■ EXERCISE GOAL:
All the lines below need retyping exactly, apart from the images.

■ DATA BELOW:
== == ==

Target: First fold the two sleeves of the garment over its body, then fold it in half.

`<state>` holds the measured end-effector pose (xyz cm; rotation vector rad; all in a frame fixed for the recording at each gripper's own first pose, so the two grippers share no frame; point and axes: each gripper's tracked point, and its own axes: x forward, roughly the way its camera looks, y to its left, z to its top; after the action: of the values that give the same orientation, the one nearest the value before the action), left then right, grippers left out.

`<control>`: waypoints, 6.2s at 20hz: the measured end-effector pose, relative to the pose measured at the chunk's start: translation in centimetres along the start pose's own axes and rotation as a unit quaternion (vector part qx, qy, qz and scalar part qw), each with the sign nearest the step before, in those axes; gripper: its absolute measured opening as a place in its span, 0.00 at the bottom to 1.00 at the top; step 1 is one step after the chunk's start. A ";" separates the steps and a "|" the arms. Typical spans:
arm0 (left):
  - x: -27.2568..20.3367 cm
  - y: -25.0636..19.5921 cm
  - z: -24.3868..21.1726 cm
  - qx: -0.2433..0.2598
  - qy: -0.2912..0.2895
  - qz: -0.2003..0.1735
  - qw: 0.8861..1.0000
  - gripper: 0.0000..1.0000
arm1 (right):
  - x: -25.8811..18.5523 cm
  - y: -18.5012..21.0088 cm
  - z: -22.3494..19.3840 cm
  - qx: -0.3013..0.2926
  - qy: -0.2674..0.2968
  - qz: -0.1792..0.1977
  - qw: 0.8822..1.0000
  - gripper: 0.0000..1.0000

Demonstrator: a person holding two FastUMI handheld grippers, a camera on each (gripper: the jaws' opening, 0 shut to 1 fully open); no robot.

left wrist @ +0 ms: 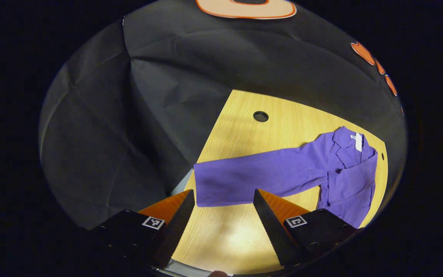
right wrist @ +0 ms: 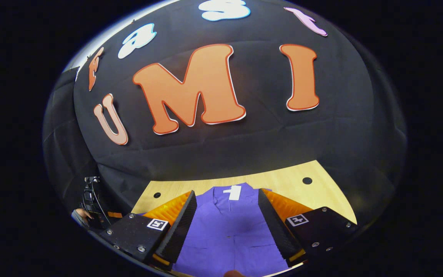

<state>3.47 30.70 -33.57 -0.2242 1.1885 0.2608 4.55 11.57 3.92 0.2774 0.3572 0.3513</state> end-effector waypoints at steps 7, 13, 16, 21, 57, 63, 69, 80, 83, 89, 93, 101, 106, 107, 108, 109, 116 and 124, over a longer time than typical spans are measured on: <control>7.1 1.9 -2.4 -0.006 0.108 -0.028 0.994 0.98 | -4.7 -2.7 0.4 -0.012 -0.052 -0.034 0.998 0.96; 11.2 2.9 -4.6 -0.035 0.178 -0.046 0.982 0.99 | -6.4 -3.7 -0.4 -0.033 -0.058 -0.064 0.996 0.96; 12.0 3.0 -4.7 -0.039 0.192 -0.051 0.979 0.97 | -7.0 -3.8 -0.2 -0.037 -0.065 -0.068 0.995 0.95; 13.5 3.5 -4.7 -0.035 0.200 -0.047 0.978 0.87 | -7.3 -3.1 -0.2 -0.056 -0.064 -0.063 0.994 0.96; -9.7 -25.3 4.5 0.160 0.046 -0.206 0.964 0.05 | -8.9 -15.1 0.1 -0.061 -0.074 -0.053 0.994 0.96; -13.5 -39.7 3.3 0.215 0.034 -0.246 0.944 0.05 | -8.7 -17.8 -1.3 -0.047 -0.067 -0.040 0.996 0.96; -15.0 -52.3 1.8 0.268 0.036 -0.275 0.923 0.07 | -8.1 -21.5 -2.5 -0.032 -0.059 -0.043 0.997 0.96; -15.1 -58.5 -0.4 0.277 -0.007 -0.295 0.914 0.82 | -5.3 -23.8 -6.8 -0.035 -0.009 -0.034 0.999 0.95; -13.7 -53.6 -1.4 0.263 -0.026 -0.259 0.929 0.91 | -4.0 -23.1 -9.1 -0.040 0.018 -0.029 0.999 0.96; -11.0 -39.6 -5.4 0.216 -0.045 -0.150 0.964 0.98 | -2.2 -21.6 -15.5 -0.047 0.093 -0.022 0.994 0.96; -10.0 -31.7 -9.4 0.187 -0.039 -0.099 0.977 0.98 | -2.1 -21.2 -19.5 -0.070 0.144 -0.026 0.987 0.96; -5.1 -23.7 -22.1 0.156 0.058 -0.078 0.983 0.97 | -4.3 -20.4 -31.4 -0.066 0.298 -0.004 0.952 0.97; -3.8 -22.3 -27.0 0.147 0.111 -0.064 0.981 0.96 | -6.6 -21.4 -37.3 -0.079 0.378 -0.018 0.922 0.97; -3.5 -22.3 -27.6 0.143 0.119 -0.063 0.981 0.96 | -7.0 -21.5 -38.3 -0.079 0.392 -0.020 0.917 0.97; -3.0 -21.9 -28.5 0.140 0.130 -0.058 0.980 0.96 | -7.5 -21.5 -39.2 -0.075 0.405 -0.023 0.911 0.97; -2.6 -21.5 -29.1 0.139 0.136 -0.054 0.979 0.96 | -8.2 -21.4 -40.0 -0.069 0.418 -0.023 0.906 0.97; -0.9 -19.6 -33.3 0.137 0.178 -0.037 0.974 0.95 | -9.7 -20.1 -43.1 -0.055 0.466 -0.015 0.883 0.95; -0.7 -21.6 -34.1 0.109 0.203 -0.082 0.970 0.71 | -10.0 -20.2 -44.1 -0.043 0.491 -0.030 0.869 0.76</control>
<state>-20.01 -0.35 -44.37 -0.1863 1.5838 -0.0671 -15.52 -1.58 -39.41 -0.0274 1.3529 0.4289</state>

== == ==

■ THE COMPLETED TASK:
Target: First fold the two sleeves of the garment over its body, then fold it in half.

`<state>` holds the measured end-effector pose (xyz cm; rotation vector rad; all in a frame fixed for the recording at each gripper's own first pose, so the two grippers share no frame; point and axes: each gripper's tracked point, and its own axes: x forward, roughly the way its camera looks, y to its left, z to its top; after the action: of the values that give the same orientation, the one nearest the value before the action), left then right, grippers left out.

`<control>`: waypoints, 6.2s at 20hz: the measured end-effector pose, relative to the pose measured at the chunk's start: translation in centimetres along the start pose's own axes and rotation as a unit quaternion (vector part qx, qy, qz and scalar part qw), each with the sign nearest the step before, in those axes; gripper: its absolute measured opening as a place in its span, 0.00 at the bottom to 1.00 at the top; step 1 is one step after the chunk's start. A ";" separates the steps and a "|" the arms. Typical spans:
arm0 (left):
  - x: -27.2568..20.3367 cm
  - y: -25.0636..19.5921 cm
  - z: -24.3868..21.1726 cm
  - qx: -0.2433..0.2598
  - qy: -0.2912..0.2895
  - qz: -0.2003..0.1735
  - qw: 0.8861..1.0000
  - gripper: 0.0000..1.0000
arm1 (right):
  - x: -25.8811..18.5523 cm
  - y: -18.5012..21.0088 cm
  - z: -22.3494..19.3840 cm
  - qx: -0.3013..0.2926
  - qy: -0.2674..0.2968
  - qz: -0.1792..0.1977
  - qw: 0.8822..1.0000
  - gripper: 0.0000..1.0000

Demonstrator: a person holding two FastUMI handheld grippers, a camera on each (gripper: the jaws' opening, 0 shut to 1 fully open); no robot.

left wrist @ +0 ms: 
right wrist @ +0 ms: 

<state>3.47 30.70 -33.57 -0.2242 1.1885 0.2608 4.55 11.57 3.92 0.2774 0.3572 0.3513</state> end-effector waypoints at steps 7, 13, 16, 21, 57, 63, 69, 80, 83, 89, 93, 101, 106, 107, 108, 109, 116 and 124, over a longer time than typical spans are measured on: <control>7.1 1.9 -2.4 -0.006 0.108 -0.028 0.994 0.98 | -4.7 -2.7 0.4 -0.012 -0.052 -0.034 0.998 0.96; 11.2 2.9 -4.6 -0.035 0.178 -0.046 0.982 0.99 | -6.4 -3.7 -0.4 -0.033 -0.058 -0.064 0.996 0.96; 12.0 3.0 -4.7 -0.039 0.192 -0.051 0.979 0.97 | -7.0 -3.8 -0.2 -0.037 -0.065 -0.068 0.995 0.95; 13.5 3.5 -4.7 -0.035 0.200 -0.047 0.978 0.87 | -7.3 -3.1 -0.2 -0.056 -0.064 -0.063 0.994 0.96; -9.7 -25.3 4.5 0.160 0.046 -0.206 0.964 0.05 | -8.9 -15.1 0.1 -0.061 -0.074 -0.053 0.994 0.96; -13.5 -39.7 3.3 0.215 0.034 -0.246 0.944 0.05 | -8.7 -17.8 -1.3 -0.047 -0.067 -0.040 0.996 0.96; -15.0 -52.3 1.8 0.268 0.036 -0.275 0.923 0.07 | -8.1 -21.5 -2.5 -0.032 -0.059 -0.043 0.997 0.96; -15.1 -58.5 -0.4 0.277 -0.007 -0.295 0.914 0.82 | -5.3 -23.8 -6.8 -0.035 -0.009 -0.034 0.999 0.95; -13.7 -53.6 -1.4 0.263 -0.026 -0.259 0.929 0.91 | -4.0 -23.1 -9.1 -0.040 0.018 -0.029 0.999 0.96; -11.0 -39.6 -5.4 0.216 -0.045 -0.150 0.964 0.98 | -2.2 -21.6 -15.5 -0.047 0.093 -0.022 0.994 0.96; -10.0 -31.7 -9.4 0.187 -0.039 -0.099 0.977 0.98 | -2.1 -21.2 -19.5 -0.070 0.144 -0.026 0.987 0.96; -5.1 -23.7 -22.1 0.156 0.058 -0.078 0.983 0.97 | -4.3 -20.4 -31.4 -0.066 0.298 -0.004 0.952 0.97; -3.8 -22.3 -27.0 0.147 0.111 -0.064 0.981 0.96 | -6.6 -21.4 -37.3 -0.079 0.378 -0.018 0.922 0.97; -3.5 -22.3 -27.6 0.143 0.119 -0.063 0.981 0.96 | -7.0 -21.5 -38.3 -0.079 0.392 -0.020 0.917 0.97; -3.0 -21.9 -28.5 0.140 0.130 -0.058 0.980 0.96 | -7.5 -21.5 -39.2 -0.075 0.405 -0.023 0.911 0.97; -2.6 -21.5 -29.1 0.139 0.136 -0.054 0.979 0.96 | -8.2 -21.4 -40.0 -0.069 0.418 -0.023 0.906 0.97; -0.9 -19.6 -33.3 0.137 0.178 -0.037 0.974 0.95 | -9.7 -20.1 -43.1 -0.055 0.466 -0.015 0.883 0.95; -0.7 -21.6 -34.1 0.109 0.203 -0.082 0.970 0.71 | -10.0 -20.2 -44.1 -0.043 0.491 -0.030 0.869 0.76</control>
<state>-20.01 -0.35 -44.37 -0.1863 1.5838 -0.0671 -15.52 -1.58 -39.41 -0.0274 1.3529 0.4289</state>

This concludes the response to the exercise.